EXERCISE -> All of the data that follows needs to be printed again, exactly as it reads.

######

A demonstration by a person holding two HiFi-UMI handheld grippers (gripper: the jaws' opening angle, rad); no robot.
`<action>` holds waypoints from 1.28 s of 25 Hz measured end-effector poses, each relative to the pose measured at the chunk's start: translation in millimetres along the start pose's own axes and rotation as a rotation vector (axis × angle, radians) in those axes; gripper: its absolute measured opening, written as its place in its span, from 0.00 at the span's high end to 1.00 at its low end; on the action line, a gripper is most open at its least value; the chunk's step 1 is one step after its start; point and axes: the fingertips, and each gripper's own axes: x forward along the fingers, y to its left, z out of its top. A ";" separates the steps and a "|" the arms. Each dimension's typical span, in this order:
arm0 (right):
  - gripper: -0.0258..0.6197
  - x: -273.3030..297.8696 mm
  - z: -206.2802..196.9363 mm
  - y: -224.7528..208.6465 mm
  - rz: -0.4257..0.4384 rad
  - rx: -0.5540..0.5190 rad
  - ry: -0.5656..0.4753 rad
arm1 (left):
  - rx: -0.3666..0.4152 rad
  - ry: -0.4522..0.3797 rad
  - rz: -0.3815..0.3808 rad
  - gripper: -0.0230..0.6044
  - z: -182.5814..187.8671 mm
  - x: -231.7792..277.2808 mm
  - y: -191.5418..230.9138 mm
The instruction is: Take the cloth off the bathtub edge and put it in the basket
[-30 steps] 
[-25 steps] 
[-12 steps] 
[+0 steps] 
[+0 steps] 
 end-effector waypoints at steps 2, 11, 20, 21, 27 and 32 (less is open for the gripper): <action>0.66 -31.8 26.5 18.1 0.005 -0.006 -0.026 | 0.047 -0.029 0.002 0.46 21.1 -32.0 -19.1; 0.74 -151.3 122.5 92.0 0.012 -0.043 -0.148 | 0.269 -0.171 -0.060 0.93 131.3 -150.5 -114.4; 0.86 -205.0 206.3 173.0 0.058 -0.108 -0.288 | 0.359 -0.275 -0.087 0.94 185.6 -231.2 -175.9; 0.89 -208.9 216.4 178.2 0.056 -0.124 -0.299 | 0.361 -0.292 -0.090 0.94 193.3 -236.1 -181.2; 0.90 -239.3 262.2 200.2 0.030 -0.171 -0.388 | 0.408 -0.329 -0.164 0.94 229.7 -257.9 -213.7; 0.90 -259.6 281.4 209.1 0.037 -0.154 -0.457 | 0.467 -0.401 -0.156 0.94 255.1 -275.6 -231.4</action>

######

ANSWER BELOW ->
A demonstration by a person holding two HiFi-UMI handheld grippers (gripper: the jaws' opening angle, rad); no robot.
`<action>` holds waypoints from 1.28 s of 25 Hz measured end-effector poses, each relative to the pose measured at the chunk's start: translation in millimetres along the start pose's own axes and rotation as a rotation vector (axis × angle, radians) in those axes; gripper: its absolute measured opening, written as its place in its span, from 0.00 at the span's high end to 1.00 at its low end; on the action line, a gripper is most open at its least value; the chunk's step 1 is one step after its start; point and axes: the fingertips, and each gripper's own axes: x forward along the fingers, y to its left, z out of its top. A ";" separates the steps and a "|" the arms. Each dimension's typical span, in this order:
arm0 (right):
  - gripper: -0.0258..0.6197
  - x: -273.3030..297.8696 mm
  - z: -206.2802..196.9363 mm
  - y: -224.7528..208.6465 mm
  - rz: -0.4257..0.4384 rad
  - rx: -0.5540..0.5190 rad
  - ry: -0.5656..0.4753 rad
arm1 (left):
  - rx: -0.3666..0.4152 rad
  - ry: -0.4522..0.3797 rad
  - rz: -0.3815..0.3808 rad
  - gripper: -0.0230..0.6044
  - z: -182.5814..187.8671 mm
  - x: -231.7792..277.2808 mm
  - y: -191.5418..230.9138 mm
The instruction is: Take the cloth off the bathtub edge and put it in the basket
[-30 steps] 
[-25 steps] 
[-12 steps] 
[+0 steps] 
[+0 steps] 
 end-effector waypoints at steps 2, 11, 20, 21, 27 and 32 (less is open for the gripper): <action>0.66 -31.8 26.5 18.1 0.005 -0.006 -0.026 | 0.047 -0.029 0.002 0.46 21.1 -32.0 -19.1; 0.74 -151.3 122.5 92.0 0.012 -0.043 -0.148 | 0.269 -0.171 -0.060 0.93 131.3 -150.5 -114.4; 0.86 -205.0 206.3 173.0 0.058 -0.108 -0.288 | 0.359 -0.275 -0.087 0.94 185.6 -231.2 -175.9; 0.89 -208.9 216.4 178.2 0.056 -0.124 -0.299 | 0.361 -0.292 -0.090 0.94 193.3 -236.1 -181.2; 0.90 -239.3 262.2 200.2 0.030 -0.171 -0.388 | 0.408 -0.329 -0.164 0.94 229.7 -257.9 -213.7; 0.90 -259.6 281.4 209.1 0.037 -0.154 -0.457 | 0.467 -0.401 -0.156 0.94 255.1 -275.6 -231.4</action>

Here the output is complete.